WORK REQUIRED
Output everything in the listing exactly.

AVAILABLE DATA
:::::
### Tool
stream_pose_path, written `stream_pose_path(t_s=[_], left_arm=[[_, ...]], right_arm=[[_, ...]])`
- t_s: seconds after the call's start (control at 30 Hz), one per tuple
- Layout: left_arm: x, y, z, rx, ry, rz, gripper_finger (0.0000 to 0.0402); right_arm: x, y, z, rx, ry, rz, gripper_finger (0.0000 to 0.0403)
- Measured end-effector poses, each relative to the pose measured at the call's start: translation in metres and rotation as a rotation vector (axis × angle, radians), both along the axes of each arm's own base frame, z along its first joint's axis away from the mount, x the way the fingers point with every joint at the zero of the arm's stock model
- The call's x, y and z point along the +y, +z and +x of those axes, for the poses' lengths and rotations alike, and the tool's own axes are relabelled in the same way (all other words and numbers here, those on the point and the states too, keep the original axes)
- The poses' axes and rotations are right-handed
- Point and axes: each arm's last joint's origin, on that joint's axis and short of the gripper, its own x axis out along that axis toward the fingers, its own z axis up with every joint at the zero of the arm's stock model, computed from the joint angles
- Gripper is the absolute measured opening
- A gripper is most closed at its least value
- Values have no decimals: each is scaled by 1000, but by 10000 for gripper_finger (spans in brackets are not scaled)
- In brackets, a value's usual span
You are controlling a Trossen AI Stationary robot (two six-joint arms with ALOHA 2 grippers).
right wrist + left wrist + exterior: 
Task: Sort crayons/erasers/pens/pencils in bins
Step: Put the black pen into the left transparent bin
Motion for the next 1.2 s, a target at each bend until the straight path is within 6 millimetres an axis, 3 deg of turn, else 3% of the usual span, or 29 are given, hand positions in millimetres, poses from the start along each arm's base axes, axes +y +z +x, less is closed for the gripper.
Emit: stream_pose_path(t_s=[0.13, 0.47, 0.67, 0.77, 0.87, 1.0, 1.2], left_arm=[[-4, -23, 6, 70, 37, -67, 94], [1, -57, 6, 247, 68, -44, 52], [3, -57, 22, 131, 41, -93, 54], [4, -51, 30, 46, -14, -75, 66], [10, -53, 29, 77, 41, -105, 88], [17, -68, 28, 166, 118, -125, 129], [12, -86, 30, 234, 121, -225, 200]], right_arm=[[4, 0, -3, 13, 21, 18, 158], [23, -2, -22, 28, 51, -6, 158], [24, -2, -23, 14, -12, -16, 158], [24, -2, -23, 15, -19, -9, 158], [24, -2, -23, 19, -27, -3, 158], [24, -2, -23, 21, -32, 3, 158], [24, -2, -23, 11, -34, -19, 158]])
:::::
OUTPUT OF THE TASK
### Tool
stream_pose_path, written `stream_pose_path(t_s=[_], left_arm=[[_, ...]], right_arm=[[_, ...]])`
- t_s: seconds after the call's start (control at 30 Hz), one per tuple
- Layout: left_arm: x, y, z, rx, ry, rz, gripper_finger (0.0000 to 0.0402); right_arm: x, y, z, rx, ry, rz, gripper_finger (0.0000 to 0.0403)
- Measured end-effector poses, each relative to the pose measured at the call's start: translation in metres and rotation as a rotation vector (axis × angle, radians), both along the axes of each arm's own base frame, z along its first joint's axis away from the mount, x the way the fingers point with every joint at the zero of the arm's stock model
- The call's x, y and z point along the +y, +z and +x of those axes, for the poses' lengths and rotations alike, and the tool's own axes are relabelled in the same way (all other words and numbers here, those on the point and the states too, keep the original axes)
- The poses' axes and rotations are right-handed
- Point and axes: each arm's last joint's origin, on that joint's axis and short of the gripper, its own x axis out along that axis toward the fingers, its own z axis up with every joint at the zero of the arm's stock model, computed from the joint angles
- Gripper is the absolute measured opening
- A gripper is most closed at its least value
- Values have no decimals: each is scaled by 1000, but by 10000 for gripper_finger (spans in brackets are not scaled)
- In brackets, a value's usual span
You are controlling a Trossen AI Stationary robot (two six-joint arms with ALOHA 2 grippers).
right wrist + left wrist + exterior: 
Task: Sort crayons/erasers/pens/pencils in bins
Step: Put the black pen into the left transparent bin
Motion for the next 1.2 s, a target at each bend until the straight path is within 6 millimetres an axis, 3 deg of turn, else 3% of the usual span, or 29 are given, hand positions in millimetres, poses from the start along each arm's base axes, axes +y +z +x, less is closed for the gripper.
Emit: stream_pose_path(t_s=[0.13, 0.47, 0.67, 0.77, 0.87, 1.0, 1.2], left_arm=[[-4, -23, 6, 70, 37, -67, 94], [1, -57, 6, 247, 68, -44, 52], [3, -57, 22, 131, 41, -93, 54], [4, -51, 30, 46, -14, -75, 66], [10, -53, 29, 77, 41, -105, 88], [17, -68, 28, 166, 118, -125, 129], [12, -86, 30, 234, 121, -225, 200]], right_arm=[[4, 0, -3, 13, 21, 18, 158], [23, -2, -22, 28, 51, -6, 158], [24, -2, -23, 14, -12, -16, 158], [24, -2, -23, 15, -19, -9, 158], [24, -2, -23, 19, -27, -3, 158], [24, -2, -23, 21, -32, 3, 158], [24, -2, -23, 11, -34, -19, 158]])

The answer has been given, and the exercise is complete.